Thus, it is important to note that, when the simulation is applied considering cyber-physical systems, different components could be interconnected to form a more complete one. For example, for a PV farm simulation, not only is the model of the solar panels necessary, but also, the models of the inverters and the control system should be studied in order to create a more realistic and complete scenario. This approach in which different simulation models are combined is called co-simulation [31]. An example of a simulator that covers this function is Mosaik, a framework for SG co-simulation [32]. This tool has been used by researchers for the study and evaluation of different energy scenarios [33].
In summary, all of these tools are focused on: (A) the analysis or design of the elements or (B) studying DER energy production and power flow for planning task. As can be seen, it is not usual that they take under consideration the operation task from the operators’ point of view [34]. However, even with all the automation existing in power plants, most of the monitoring operations and maintenance are actually done by (human) workers.
In this sense, this paper proposes a novel simulation tool focusing mainly on operator training. Therefore, it is designed to replicate operation situations that are very important in training process, as for example very high wind speed or gust winds in offshore facilities.
In generation plants, systems that are responsible for monitoring and managing these kinds of facilities are commonly implemented by Supervisory Control And Data Acquisition (SCADA) systems [35]. They constitute the human-machine interface of the plant, in which the operational parameters both under normal and failure conditions are shown (e.g., warnings and alarms). In this way, some authors such as K.S.Lin [36] studied the application of complex Failure Mode and Effects Analysis (FMEA) based on Risk Priority Number (RPN), or other methods.
Once the importance of the SCADA design and its operation are established, it is easy to note that the ability and skills of the SCADA operator have no less importance for keeping them in secure and safe conditions, but as described before, most of the simulators that appear in the literature do not consider this scenario.
Some authors studied how to include new information analysis in the SCADA to support the operator in the decision process.
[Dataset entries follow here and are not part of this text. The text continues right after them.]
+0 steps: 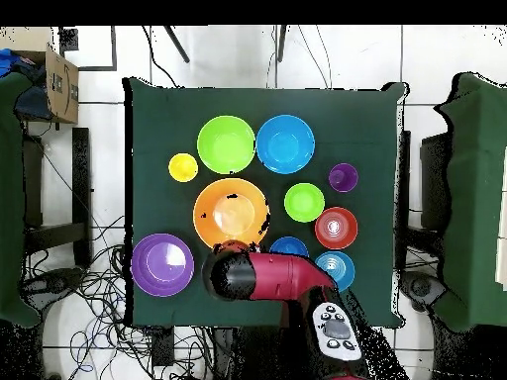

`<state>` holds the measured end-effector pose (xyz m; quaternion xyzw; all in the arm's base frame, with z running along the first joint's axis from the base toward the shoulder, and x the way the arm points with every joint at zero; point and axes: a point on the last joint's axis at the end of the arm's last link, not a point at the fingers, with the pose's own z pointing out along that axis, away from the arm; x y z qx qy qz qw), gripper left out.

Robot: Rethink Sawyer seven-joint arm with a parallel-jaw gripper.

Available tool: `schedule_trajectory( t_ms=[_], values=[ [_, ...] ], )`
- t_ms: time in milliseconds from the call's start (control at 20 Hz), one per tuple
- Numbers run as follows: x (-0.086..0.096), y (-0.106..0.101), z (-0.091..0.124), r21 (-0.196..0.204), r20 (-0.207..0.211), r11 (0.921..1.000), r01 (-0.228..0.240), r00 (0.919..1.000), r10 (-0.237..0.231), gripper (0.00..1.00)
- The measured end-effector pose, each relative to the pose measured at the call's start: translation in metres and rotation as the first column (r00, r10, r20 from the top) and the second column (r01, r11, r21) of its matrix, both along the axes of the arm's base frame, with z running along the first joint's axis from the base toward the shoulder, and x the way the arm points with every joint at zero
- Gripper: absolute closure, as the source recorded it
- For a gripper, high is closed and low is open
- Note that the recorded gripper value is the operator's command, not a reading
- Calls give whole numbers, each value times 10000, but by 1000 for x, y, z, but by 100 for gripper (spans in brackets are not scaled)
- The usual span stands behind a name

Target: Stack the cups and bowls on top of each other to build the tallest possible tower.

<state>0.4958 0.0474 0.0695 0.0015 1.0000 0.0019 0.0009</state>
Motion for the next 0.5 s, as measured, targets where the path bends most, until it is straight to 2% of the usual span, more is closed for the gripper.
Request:
schedule_trajectory(
  t_ms=[350,400,500],
  values=[
    [31,-7,30,-157,123,9999,-31,9999,33,0],
    [41,-9,38,-219,264,9998,-23,9996,28,0],
    [47,-11,43,-259,386,9997,-41,9992,51,0]
  ],
)
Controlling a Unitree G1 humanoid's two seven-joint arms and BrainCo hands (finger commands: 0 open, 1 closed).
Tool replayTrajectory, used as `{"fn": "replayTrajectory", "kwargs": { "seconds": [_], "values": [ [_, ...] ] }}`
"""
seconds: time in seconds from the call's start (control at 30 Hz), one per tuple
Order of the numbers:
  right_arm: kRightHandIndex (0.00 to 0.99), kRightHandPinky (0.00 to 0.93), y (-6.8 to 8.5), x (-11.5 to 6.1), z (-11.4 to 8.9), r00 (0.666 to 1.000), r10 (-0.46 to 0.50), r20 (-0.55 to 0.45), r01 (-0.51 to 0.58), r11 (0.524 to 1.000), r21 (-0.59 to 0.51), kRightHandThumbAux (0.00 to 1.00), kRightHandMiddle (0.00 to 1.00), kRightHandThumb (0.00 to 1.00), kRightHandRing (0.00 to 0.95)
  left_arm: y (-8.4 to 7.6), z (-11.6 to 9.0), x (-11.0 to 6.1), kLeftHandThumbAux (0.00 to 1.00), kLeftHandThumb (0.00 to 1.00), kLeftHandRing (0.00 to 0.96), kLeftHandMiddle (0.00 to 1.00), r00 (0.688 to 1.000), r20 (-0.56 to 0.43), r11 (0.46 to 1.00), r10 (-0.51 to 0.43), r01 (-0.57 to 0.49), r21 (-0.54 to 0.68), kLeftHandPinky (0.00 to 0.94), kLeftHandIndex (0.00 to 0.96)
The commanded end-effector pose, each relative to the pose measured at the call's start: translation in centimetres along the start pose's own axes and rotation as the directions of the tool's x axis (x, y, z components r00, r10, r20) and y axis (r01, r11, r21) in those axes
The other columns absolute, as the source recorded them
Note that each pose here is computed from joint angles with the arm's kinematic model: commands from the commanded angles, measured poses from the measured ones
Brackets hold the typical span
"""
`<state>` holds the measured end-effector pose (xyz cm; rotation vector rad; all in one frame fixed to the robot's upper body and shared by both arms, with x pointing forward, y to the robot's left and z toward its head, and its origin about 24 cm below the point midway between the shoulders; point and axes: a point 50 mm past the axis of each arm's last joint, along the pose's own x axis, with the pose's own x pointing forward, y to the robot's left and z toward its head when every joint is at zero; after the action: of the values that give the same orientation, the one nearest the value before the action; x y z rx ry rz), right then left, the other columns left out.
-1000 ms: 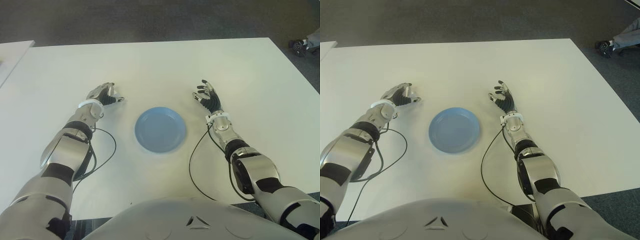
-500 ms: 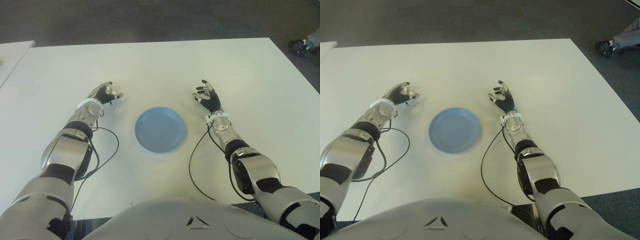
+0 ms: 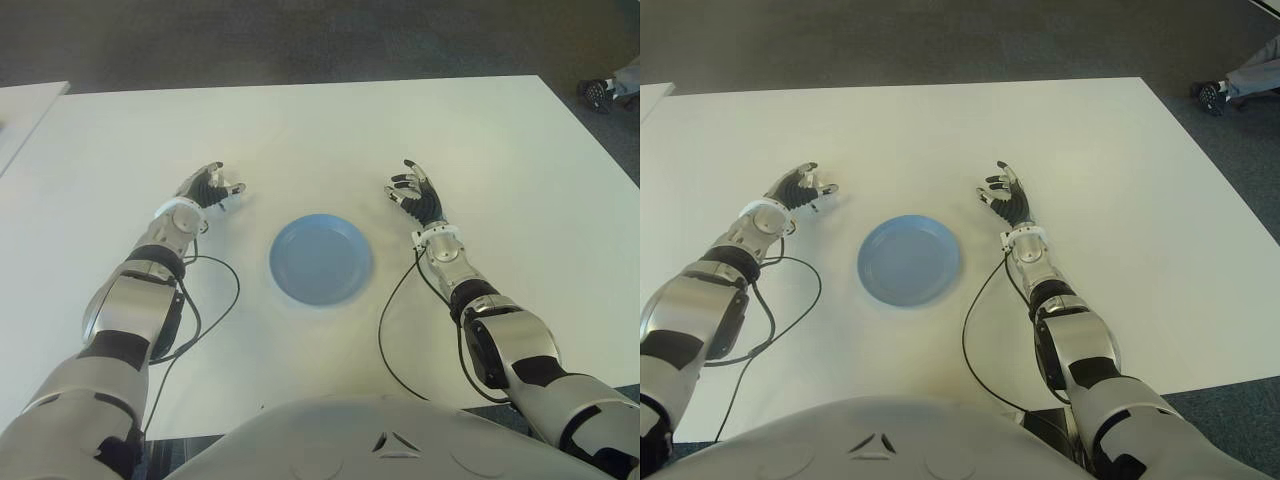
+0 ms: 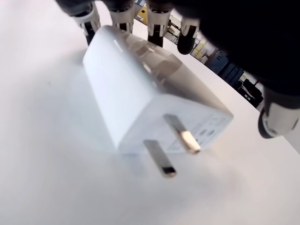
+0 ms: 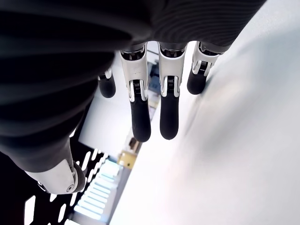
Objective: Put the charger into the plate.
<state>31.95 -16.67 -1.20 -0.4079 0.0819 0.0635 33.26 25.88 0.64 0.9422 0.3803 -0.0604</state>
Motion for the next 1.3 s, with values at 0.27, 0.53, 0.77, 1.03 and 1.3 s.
{"fn": "replayTrajectory", "kwargs": {
  "seconds": [0.27,0.53,0.77,1.03,1.3],
  "values": [
    [0.051,0.225,3.3,-3.1,-4.1,0.967,0.157,-0.201,-0.148,0.987,0.058,0.658,0.325,0.026,0.298,-1.8,-2.0,-1.1,0.494,0.002,0.0,0.0,1.0,-0.003,0.981,0.024,-0.023,0.193,0.006,0.0],
    [0.052,0.222,3.3,-3.1,-4.1,0.966,0.159,-0.203,-0.148,0.987,0.066,0.645,0.312,0.03,0.291,-1.8,-2.2,-1.5,0.531,0.023,0.0,0.0,0.994,0.076,0.933,0.08,-0.101,0.345,0.002,0.0],
    [0.053,0.206,3.3,-3.0,-4.1,0.966,0.161,-0.204,-0.15,0.986,0.068,0.654,0.32,0.027,0.291,-1.7,-2.3,-1.7,0.513,0.055,0.0,0.0,0.987,0.12,0.893,0.104,-0.145,0.426,0.0,0.0],
    [0.057,0.199,3.4,-3.0,-4.0,0.968,0.159,-0.196,-0.15,0.987,0.058,0.659,0.332,0.017,0.296,-1.6,-2.5,-1.9,0.491,0.055,0.0,0.0,0.982,0.157,0.853,0.107,-0.172,0.492,0.0,0.0],
    [0.058,0.196,3.5,-3.0,-3.9,0.969,0.157,-0.188,-0.151,0.987,0.048,0.654,0.334,0.002,0.298,-1.7,-2.7,-2.0,0.481,0.043,0.0,0.0,0.98,0.177,0.818,0.094,-0.178,0.548,0.0,0.0]
  ]
}}
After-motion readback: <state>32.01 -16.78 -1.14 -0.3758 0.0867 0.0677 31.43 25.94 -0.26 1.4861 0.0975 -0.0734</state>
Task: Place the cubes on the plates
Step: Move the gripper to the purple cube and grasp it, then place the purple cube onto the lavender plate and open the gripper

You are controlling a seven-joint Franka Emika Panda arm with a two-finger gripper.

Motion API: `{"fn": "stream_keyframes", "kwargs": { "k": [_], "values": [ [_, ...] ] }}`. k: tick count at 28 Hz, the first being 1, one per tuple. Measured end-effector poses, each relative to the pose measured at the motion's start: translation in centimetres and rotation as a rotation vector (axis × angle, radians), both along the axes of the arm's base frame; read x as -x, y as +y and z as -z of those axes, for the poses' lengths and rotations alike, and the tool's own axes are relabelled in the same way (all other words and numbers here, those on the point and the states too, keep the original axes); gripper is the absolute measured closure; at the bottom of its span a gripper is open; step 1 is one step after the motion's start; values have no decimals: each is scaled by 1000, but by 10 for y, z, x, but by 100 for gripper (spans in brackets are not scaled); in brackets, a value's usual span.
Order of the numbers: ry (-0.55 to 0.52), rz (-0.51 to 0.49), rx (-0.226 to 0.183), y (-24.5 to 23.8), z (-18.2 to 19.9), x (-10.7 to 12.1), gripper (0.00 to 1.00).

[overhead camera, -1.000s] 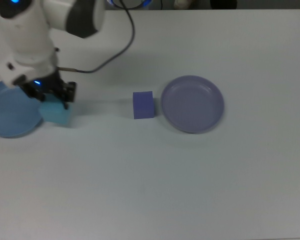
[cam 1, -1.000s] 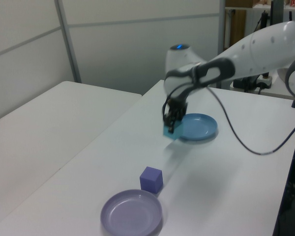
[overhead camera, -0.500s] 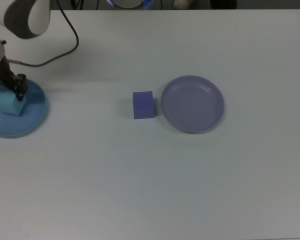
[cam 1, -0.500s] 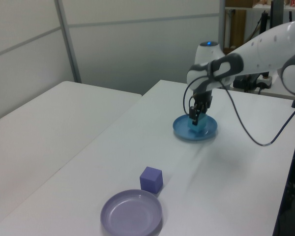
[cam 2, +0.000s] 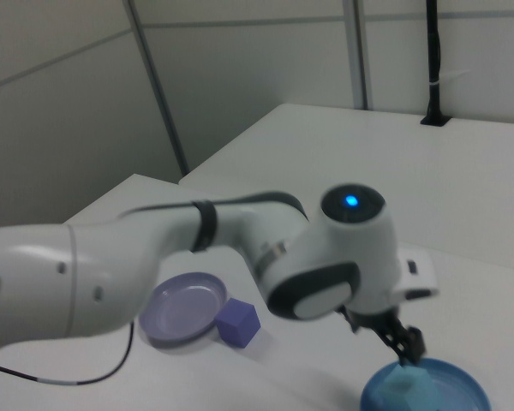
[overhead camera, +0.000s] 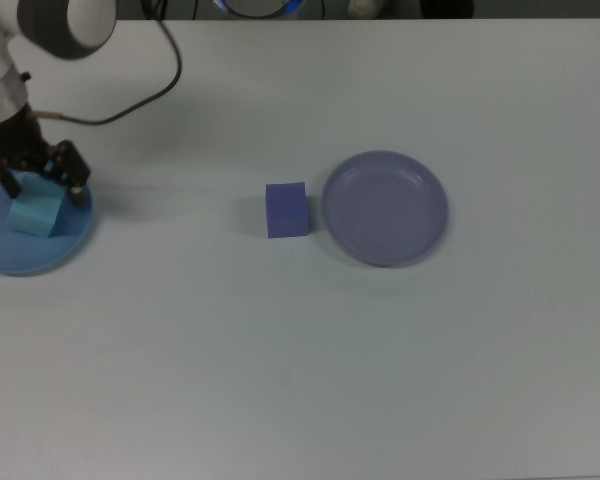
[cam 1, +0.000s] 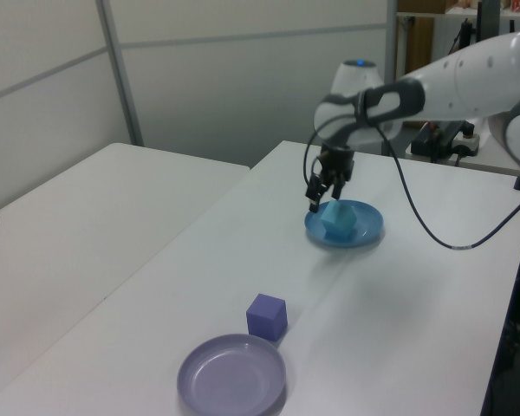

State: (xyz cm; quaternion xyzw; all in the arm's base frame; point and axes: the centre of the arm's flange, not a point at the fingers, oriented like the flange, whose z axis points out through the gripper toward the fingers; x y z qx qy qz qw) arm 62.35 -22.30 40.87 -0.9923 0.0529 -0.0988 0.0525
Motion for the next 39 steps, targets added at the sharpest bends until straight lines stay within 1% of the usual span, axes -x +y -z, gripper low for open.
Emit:
{"fn": "stream_keyframes", "kwargs": {
  "k": [4,7,11,17,21,29,34,39],
  "values": [
    [27,-45,-54,47,-35,2,0],
    [50,-65,-75,79,-45,2,0],
    [84,-97,-90,126,-36,-2,0],
    [156,-148,-100,194,-5,-2,0],
    [182,-157,-89,229,10,-2,0],
    [206,-168,-21,281,41,5,0],
    [224,-176,19,304,61,8,0],
    [230,-184,38,310,75,7,0]
  ]
}}
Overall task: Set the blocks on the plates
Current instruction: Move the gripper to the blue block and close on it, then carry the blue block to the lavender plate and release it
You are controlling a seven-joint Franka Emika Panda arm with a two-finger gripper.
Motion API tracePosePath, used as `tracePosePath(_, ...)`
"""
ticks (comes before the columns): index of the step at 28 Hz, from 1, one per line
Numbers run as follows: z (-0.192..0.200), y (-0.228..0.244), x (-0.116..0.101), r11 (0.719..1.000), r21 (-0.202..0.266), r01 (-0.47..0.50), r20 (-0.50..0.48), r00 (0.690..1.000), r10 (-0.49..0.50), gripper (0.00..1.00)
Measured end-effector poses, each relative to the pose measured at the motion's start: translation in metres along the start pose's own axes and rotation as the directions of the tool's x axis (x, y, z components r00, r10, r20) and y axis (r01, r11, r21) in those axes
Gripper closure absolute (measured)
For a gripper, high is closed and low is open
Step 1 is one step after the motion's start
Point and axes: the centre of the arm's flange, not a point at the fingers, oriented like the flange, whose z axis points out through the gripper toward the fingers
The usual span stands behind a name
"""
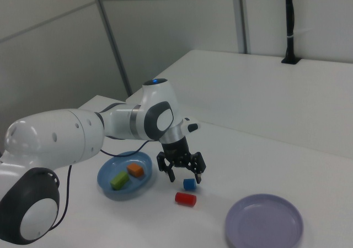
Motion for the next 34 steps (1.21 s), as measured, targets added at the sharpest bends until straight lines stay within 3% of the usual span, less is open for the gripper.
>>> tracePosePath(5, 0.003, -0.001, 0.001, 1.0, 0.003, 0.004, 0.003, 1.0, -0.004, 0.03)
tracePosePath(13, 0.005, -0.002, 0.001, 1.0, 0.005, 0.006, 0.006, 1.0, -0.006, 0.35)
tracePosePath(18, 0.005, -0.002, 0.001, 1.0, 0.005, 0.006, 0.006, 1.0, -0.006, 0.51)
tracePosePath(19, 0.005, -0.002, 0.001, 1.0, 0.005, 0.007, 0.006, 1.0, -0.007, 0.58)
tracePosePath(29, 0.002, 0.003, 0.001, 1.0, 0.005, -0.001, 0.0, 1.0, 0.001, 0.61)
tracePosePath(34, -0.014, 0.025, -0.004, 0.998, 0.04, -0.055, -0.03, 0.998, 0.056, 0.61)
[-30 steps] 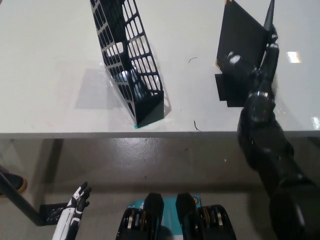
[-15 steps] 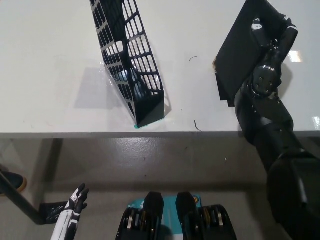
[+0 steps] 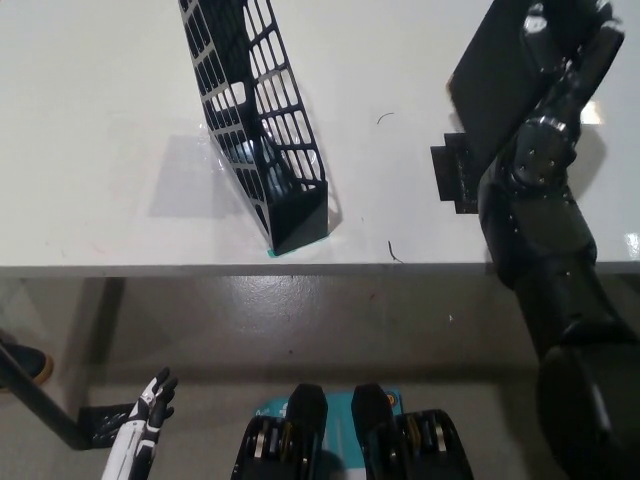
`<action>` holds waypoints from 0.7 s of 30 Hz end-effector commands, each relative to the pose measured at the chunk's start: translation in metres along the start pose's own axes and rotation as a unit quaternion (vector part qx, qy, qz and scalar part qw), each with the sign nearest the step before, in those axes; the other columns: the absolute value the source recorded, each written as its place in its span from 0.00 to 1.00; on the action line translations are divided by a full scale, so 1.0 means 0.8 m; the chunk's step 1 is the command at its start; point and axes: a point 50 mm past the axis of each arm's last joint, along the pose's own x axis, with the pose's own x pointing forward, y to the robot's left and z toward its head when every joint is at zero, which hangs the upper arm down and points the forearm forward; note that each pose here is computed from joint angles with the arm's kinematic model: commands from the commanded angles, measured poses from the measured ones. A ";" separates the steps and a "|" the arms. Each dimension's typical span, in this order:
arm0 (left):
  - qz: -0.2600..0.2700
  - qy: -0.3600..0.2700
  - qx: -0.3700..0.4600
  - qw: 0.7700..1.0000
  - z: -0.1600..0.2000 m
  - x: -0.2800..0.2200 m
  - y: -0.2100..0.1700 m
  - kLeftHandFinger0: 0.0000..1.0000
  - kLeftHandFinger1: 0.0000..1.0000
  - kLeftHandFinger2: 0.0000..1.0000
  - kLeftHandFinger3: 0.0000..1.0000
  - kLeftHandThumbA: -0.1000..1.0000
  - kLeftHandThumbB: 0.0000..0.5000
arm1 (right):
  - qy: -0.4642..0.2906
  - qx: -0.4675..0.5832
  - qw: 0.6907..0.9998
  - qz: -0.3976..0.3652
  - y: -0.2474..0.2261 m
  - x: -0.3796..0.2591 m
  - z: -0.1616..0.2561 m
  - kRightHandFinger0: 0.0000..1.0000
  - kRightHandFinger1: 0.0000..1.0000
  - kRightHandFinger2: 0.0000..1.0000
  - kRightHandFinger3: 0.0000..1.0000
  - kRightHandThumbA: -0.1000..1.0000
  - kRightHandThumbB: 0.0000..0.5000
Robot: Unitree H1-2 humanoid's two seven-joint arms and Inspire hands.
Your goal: A notebook is kept standing on the table on the right hand side and a black shelf is kept on the left hand side and the robot uses its right hand to grab the notebook and places it in the shelf
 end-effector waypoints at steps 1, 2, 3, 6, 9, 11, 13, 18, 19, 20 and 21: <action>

An example of this can be observed in the work of Y. Liu et al. [37], which proposed a blade icing detection system based on machine learning and deep learning. In the same way, Schlechtingen et al. [38] proposed an Adaptive Neuro-Fuzzy Interference Systems (ANFIS) for wind turbine condition monitoring using SCADA data. Its objective was the detection of abnormal behavior and indicating component malfunctions or faults using captured signals from the SCADA. Therefore, these papers were more focused on improving the available information for operators, not training them in a secure way to operate the resources over those situations, and not offering any assistance for the learning process.
Therefore, a simulation tool that makes it possible not only to simulate the production of a renewable plant under normal and anomalous conditions, but that also considers the manual actions performed by operators and the information they require is essential. This approach is particularly interesting for operator training, where they need to learn how to face all those different operational situations.
Due to this necessity, this paper is focused on the proposal of a SCADA-integrable simulator that helps in the training of operators for renewable generation systems. Specifically, it raises a simulator focused on the human operational aspects of the facilities and not an accurate production simulation. This second scope is easier to observe in the literature, while the human factors are sometimes not even considered. In this sense, this paper proposes a simulator useful for SCADA operator training. This tool can be operated from real SCADA, acting over simulated values and events instead of real resources, without an appreciable difference from the point of view of operators. Therefore, it could be used as a training environment for novel operators, reducing the learning time and accelerating their labor incorporation, safely.
Moreover, the user interface, the programming language, and methodology are designed to be simple, allowing an easy modification of the models, even from non-expert users.
This paper is organized as follows. Section 2 exposes the general requirements for the simulator. Later, the simulator tool architecture and its main parts are described in Section 3. Section 4 shows the simulator usefulness, describing possibles models that could be used for the proposed simulator. Section 5 presents three study cases for the simulation tool. Finally, the conclusions in Section 6 are shown.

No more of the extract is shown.